New work in my studio, in the garden, with poems…feminine group

I’ve been working quietly enjoying the sense of the the garden taking a long last  breath before the quietening of autumn. In the studio the light is lower through the windows, and I am listening again to Van Morrison’s great album No Guru, No Method, No Teacher. My little dog Frankie is still beneath my feet at my easel, although his illness is stronger now and each day is a precious gift for us to treasure.

I’ve been working slowly and steadily on a piece which took many days to show itself to me. There is a deep dark sea like field in which a child, an animal and a feminine figure are held.

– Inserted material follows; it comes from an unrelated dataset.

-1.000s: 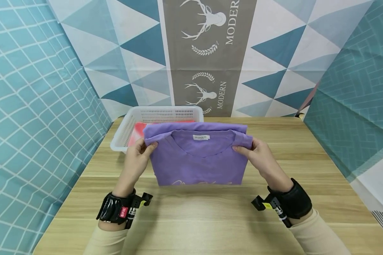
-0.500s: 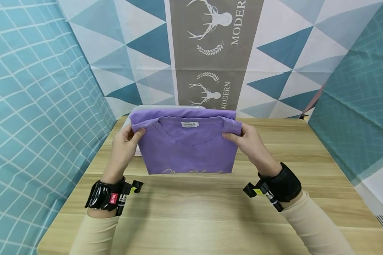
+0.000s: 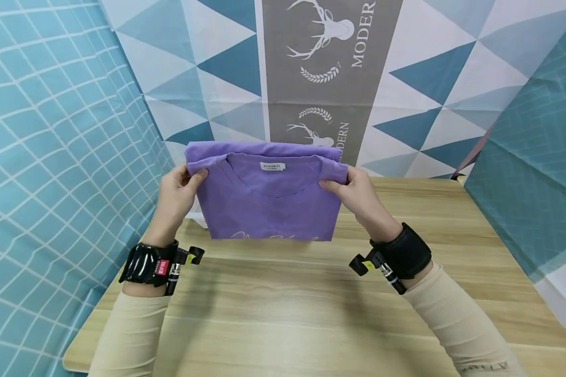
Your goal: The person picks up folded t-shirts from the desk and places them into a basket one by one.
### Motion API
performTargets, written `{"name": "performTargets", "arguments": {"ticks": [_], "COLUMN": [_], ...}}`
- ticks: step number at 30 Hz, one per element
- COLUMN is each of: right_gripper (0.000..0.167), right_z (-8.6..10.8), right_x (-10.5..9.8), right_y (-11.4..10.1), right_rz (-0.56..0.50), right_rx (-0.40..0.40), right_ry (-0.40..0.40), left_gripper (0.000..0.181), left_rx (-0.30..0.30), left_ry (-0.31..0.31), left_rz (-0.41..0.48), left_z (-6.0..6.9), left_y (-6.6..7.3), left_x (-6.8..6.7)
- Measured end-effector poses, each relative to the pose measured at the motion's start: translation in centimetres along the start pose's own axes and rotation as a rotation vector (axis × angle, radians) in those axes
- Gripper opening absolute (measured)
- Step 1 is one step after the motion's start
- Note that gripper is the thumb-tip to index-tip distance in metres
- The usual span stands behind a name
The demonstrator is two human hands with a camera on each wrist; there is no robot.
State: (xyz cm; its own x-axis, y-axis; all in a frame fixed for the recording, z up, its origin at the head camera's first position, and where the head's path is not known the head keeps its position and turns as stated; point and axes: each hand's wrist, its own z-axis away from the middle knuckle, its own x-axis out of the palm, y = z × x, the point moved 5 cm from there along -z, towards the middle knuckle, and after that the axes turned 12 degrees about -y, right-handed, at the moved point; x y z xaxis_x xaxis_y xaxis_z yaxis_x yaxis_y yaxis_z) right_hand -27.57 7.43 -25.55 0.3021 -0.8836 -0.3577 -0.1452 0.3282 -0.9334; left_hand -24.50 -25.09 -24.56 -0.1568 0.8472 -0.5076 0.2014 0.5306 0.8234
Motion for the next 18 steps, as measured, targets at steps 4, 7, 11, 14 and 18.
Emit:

A womb of Earthiness, or space, or of consciousness. It is also a kind of gum, or jaw, of a celestial mouth:the feminine figure is held as a tooth about to emerge, a baby about to born, or a plant about to move from Earth to Air. She is crowning, as it is said of babies whose birth is imminent. So she is newborn and also wise woman – both at once.

Child      Newborn wise woman

In the garden there are still many flowers and it is a joy to walk there in the mornings with old Frankie as he potters. The light is low and bright, the tomatoes assuming so many voluptuous forms – I love them.

dahlia    tomatoes

tomato    Frankie


The group of artists and poets which I brought together a year ago is working towards a show at Newlyn Art Gallery as part of the Transition project, opening March 8th 2016 and running for a week. The show will be called Drawing down the Feminine. Our focus is on the sacred feminine…here are a few words I wrote recently about my response to the theme:

Drawing down… also The Feminine draws down, something about the Feminine being discrete, a living entity both within us and around us; high above, beneath our feet. That which holds, which draws in, which contains, which surrounds; which supports, which guides with a whisper; who knows about generative absence and the taking back of spent things…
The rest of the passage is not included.